*TASK TO COMPLETE*
Among the entries below, count the lines where the string "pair" occurs, and give only the number.

Entries taken from a collection:
· · · · · · ·
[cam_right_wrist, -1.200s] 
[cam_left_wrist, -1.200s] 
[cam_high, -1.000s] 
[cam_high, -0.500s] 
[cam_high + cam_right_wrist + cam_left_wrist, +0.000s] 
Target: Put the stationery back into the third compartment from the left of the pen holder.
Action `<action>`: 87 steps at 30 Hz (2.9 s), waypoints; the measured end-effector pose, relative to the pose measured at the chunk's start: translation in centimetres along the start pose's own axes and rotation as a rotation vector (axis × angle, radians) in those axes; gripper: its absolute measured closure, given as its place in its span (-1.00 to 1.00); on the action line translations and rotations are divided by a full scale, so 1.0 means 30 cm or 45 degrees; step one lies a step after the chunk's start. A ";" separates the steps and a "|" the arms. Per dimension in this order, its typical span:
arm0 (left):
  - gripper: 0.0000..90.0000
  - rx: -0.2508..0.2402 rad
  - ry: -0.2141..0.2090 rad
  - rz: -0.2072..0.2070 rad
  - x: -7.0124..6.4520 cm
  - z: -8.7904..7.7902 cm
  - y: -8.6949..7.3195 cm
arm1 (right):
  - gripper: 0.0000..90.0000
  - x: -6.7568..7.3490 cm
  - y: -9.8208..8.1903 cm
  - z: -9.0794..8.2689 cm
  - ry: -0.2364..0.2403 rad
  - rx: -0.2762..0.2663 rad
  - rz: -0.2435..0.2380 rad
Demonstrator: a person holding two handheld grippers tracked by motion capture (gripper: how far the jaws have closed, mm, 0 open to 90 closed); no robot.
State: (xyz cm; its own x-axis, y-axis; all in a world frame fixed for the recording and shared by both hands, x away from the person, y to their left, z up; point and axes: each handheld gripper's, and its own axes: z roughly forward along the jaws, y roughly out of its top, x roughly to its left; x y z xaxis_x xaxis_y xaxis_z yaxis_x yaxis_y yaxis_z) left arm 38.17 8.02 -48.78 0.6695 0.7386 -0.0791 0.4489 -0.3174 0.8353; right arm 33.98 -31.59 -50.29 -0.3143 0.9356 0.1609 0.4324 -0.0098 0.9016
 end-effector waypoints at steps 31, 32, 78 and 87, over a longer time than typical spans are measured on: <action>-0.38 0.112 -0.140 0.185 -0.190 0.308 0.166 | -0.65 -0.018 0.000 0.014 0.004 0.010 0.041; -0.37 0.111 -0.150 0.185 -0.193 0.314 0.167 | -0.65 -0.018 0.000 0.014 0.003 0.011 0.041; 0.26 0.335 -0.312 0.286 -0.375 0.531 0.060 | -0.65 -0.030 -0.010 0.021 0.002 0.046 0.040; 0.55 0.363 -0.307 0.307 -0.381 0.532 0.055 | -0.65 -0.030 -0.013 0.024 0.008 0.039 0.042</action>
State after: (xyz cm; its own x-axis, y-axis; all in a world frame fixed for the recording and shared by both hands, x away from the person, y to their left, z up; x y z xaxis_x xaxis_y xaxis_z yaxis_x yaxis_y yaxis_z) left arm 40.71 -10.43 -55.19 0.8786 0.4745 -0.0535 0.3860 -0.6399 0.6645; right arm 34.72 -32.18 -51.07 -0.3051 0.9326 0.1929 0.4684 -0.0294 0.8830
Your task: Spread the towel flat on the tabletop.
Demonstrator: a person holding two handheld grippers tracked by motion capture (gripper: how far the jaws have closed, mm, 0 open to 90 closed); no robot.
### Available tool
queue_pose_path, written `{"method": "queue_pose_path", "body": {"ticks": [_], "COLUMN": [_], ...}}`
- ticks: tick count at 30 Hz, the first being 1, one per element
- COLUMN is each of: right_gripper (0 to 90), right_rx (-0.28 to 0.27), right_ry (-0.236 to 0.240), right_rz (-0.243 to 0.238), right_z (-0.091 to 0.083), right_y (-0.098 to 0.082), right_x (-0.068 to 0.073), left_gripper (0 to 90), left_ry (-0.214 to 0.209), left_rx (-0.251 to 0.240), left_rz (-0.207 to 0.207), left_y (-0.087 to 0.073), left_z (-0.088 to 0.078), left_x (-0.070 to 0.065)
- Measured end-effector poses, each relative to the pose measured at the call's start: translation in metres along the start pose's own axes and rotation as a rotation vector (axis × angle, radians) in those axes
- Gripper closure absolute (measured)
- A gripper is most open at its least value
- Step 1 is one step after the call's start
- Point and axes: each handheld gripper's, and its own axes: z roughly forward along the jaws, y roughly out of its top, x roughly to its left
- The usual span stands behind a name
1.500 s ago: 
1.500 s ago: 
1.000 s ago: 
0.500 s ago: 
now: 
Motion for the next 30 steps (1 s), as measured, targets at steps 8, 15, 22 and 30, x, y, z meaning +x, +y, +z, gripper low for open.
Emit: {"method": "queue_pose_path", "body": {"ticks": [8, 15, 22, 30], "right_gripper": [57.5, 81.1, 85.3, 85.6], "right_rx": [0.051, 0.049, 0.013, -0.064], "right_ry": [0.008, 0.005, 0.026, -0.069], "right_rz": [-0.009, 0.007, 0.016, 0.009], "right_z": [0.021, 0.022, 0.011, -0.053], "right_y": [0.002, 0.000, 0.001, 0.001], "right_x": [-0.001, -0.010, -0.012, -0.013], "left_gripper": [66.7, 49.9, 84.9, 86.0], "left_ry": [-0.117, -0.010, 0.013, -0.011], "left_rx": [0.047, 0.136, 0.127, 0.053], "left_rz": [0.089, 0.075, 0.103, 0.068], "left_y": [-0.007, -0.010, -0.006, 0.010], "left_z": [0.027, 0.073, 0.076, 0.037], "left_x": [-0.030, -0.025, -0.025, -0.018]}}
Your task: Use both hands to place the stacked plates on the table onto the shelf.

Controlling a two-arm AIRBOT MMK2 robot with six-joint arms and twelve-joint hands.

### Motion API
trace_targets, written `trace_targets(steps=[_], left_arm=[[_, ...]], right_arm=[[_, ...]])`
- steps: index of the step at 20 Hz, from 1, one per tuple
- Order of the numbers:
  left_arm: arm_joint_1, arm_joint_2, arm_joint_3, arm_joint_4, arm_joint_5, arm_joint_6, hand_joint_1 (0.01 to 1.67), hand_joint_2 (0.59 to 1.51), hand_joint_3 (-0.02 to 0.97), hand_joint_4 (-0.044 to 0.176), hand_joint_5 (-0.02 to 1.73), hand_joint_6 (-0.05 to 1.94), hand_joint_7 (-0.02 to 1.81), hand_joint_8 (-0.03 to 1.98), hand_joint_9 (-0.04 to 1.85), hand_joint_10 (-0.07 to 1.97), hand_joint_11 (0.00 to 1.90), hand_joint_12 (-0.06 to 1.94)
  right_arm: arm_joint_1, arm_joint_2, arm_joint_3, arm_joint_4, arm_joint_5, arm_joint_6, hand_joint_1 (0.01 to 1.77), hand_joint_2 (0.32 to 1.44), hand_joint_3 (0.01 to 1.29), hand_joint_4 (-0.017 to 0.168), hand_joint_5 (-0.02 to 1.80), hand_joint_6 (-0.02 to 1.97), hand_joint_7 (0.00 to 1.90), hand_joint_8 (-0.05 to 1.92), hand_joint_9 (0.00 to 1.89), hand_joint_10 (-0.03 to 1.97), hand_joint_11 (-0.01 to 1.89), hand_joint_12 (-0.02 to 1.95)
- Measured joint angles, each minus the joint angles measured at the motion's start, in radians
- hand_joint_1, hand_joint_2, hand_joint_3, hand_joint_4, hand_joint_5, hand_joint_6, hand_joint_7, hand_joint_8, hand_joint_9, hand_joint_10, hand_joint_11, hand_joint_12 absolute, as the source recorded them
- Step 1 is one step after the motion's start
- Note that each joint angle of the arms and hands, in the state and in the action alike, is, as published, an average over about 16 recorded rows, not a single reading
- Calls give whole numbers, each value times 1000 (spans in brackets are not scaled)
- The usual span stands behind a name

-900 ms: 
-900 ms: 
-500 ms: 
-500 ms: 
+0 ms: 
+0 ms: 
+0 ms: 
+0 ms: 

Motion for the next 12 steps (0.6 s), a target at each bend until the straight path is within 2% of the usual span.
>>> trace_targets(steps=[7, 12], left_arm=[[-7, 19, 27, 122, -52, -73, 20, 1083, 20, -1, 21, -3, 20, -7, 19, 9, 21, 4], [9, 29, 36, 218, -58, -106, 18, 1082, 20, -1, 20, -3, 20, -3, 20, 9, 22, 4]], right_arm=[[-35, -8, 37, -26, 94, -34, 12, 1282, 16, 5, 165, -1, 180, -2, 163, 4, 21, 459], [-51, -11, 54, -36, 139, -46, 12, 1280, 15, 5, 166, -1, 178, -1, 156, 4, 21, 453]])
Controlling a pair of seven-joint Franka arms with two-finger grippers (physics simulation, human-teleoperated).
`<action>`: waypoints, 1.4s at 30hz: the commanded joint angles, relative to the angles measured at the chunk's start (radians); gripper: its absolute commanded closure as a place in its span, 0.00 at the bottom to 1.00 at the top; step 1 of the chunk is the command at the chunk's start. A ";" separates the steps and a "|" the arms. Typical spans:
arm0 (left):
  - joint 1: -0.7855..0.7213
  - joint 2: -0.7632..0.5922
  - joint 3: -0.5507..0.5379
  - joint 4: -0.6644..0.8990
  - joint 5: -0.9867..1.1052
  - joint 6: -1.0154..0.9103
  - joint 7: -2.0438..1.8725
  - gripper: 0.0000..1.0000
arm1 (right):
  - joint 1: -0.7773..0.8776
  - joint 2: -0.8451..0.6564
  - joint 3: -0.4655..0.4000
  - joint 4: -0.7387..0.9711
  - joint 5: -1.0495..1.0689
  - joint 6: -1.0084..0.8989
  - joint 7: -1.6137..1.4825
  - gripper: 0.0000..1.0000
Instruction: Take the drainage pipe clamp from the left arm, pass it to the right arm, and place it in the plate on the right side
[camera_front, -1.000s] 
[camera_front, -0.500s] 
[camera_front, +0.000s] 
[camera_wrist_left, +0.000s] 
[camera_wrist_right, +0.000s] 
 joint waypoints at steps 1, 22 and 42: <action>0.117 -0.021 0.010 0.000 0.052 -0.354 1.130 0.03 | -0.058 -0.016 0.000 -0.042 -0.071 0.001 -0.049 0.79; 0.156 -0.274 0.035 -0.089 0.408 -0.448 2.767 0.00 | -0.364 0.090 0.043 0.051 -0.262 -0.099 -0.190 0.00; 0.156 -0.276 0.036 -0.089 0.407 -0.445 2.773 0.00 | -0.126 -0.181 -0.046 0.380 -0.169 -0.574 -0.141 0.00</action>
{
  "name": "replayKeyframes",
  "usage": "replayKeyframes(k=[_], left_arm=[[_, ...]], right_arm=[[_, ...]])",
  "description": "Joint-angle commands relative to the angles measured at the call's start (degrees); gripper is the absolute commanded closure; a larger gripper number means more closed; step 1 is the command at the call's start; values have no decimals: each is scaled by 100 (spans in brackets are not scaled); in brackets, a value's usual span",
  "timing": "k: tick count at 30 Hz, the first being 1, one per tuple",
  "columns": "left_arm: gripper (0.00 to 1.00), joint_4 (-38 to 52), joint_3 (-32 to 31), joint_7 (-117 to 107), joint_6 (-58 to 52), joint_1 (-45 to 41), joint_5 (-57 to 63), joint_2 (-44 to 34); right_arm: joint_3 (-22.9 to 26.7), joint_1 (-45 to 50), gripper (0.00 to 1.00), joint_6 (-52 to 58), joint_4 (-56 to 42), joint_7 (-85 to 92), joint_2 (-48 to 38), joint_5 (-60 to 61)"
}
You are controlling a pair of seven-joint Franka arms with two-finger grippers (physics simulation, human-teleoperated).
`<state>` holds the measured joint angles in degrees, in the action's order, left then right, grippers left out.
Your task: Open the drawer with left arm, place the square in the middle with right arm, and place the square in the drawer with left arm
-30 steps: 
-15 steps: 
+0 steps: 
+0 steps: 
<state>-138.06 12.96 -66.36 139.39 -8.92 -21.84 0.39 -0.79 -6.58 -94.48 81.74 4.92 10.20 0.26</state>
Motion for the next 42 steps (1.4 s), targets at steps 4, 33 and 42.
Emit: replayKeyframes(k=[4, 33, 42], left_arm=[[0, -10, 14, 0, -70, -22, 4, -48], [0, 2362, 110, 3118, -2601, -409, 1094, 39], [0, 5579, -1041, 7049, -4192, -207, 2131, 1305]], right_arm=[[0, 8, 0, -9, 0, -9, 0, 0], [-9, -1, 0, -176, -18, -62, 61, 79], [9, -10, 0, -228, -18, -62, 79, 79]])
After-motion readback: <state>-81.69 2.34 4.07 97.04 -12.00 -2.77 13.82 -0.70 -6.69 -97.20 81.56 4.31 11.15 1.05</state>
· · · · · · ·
*REPLY*
2